Representatives of these groups, along with other members of the community, helped refine the concept and the design of the iron sculpture with the artist, Paul Reimer. 

Paul has spent 30 years honing his blacksmithing skills. Originally from Alberta, he is the head blacksmith at Fort Steele Heritage Town near Cranbrook, BC. From the blacksmith shop within this heritage site, he and his team create large-scale public art, iron sculptures, and architectural iron elements.

The artwork was initially designed to explore movement through the development of an abstract ribbon-like sculpture. However, over the course of community engagement sessions, this concept shifted and the project developed deeper meaning for residents of the Chinatown Community. Community members felt that the original concept looked similar to a dragon, a cultural symbol representing prosperity and good luck. 
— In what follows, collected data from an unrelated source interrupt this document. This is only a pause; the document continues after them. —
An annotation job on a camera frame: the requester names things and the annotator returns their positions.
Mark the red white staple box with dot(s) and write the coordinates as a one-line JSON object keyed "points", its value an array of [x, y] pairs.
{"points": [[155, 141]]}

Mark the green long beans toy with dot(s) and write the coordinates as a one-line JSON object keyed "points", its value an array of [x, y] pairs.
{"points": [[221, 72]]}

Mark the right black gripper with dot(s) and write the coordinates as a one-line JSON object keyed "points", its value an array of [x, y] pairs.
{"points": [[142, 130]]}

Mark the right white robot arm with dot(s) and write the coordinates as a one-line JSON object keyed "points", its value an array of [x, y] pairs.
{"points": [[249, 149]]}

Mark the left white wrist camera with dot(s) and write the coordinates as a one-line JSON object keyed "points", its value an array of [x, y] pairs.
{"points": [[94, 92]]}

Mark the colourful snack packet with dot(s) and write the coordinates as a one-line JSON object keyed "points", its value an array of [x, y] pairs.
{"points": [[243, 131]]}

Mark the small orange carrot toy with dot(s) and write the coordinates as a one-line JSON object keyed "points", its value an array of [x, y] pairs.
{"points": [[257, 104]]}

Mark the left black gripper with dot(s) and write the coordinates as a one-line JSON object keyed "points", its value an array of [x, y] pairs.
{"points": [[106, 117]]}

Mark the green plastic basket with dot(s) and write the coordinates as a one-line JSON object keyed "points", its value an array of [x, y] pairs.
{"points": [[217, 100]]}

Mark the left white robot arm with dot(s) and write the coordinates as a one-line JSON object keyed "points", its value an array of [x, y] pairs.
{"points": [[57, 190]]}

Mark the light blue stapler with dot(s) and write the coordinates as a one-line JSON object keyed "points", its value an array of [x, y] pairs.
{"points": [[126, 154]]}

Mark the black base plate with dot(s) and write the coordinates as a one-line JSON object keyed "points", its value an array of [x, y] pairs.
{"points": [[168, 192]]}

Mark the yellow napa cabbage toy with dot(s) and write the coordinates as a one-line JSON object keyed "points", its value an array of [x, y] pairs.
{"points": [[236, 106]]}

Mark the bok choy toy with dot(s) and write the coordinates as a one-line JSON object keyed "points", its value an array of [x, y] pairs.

As this idea caught steam and the concept continued to grow, a local community member, Stephen Tsang, suggested using Chinese calligraphy as the basis of the design. He explained that using calligraphy would be a great way to generate conversation around the piece even among people who do not understand Chinese characters. Using calligraphy to combine the Chinese characters with the symbolism of the dragon pays homage to Chinese culture, and shows respect for the Chinatown Community.

Stephen volunteered his time and talent to create the calligraphy piece being used by Paul as the basis for the project. When asked, Stephen described the calligraphy as the running style”: a style of calligraphy created using simplified Chinese characters, drawn together. Considered to be the most difficult Chinese calligraphy style; the piece skillfully incorporates the symbolism of the dragon with Chinese characters that translate to Descendant of the Dragon” — a fitting name for the sculpture. 

Paul has begun crafting the full size piece. The finished project is expected to be about five metres long and will be installed along the roof of the stop canopy.

The connection between the community and the art is what drives Paul to create large-scale public art. He sees it as something that transforms a physical location into a connection between people.” For Paul, art is about forging connections between members of the community. This is why he was supportive of the community engagement initiative on the Valley Line Southeast and why he was keen to transform his initial design of an abstract ribbon into its new form.

Descendants of the Dragon will provide a visible, physical connection between the culture and the character of the Chinatown community.